Buuuuuuuuuuuuut, in spite of that, (and I’m sorry for spoilers) it’s great and I’m happy I read it. I have inspiration for making a better fictional world, what a real rebellion might look like, and a host of characters to daydream about (two in particular, but anyway ;). 

The foreshadowing was also a great point. I have certain quotes highlighted in my book–I notice them repeated later on. It’s a book that will leave you reeling and reading again, studying to find what you missed. 

So, please head on over and buy it! Tell the author thank you. And ask her to hurry on the next book (I really can’t wait). 
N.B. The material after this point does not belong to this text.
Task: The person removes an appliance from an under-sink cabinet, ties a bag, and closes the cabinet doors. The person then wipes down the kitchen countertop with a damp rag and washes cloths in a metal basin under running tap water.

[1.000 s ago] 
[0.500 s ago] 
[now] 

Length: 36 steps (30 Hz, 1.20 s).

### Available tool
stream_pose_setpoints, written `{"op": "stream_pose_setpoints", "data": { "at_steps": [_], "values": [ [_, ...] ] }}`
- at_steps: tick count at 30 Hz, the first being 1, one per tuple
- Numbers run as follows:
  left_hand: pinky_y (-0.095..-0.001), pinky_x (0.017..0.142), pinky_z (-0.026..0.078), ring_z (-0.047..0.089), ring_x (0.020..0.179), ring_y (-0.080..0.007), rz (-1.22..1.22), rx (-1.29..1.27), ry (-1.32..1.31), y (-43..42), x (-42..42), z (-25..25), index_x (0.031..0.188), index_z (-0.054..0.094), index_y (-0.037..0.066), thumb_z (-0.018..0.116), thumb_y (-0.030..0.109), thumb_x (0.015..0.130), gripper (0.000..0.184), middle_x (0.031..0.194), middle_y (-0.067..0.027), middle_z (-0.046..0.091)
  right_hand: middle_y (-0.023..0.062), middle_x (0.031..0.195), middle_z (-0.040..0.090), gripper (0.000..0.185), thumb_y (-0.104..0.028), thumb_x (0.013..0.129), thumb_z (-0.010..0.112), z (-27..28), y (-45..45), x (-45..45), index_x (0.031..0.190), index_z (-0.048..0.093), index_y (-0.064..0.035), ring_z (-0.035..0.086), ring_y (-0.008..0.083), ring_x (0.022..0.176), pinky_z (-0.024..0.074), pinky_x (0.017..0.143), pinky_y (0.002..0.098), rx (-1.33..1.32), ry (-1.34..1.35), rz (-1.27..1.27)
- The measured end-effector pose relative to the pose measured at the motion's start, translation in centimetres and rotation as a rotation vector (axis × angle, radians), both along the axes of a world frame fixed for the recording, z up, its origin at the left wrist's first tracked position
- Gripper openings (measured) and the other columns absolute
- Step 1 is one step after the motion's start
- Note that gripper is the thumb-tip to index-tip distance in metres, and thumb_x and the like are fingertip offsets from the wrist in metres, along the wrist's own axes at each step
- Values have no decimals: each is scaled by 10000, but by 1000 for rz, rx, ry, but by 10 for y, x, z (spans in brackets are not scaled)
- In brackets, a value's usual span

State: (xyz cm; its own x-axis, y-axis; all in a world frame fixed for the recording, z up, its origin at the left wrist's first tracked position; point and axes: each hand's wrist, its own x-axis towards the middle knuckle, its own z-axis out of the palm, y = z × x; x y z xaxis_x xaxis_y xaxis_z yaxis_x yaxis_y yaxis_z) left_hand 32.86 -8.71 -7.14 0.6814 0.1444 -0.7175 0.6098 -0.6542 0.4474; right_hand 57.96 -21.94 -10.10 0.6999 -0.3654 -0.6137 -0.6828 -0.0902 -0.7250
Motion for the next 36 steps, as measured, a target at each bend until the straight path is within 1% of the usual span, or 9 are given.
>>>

If my grievances sound concerning, I’ll tell you this: Quelling expanded and improved on Sowing. (It was in Quelling that I finally warmed to Ariliah’s character.) Based on that, the series will probably develop and improve. 

Secondly, the book is an indie book. And we readers may not understand how filtered and polished mainstream books are. Grigaliunas, to be fair, is taking on a lot as an indie author with no army of professional reviewers to comb through the books.